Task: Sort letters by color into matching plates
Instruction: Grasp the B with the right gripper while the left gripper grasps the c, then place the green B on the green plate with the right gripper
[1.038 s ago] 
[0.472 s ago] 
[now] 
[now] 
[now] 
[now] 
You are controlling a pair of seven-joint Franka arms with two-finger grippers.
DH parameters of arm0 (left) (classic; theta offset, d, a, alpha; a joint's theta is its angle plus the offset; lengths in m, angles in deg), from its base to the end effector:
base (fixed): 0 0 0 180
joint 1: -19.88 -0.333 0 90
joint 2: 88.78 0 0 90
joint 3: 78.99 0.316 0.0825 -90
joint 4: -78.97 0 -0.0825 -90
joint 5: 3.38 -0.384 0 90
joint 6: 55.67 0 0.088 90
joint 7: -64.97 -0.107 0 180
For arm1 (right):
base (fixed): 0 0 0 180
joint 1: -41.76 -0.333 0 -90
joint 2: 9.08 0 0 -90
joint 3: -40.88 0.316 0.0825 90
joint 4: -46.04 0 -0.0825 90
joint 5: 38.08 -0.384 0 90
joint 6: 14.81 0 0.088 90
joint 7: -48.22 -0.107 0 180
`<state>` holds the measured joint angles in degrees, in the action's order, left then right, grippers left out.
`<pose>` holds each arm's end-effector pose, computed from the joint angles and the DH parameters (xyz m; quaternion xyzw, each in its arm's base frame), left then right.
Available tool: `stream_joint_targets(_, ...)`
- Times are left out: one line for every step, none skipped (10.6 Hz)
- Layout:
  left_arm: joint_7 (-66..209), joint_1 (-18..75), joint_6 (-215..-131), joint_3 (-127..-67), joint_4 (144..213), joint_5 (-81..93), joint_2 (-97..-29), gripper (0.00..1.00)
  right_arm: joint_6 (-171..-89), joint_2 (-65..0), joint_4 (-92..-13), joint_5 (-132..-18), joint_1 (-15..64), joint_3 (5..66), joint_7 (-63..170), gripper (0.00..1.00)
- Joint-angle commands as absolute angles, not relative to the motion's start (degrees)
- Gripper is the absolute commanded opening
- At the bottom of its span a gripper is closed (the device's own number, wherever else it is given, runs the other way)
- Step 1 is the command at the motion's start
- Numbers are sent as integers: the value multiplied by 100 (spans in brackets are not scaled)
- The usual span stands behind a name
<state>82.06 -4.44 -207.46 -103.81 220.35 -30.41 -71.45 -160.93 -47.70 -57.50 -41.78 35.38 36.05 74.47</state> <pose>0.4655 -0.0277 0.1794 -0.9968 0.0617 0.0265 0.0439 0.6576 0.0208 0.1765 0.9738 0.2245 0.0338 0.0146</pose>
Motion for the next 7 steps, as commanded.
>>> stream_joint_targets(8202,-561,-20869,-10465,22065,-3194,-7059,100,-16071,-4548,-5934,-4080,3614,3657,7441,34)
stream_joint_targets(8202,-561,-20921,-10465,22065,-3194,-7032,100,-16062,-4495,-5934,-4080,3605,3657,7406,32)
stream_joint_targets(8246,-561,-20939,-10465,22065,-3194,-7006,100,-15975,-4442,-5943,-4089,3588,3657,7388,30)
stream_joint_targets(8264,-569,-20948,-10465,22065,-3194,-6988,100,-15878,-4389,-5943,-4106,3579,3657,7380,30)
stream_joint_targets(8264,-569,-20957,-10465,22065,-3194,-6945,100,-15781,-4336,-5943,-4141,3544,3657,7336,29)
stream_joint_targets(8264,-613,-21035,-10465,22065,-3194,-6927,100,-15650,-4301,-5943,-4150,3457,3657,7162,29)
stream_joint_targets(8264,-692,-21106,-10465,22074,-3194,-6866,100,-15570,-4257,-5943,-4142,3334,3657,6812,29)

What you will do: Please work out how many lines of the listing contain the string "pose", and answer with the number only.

Task answer: 2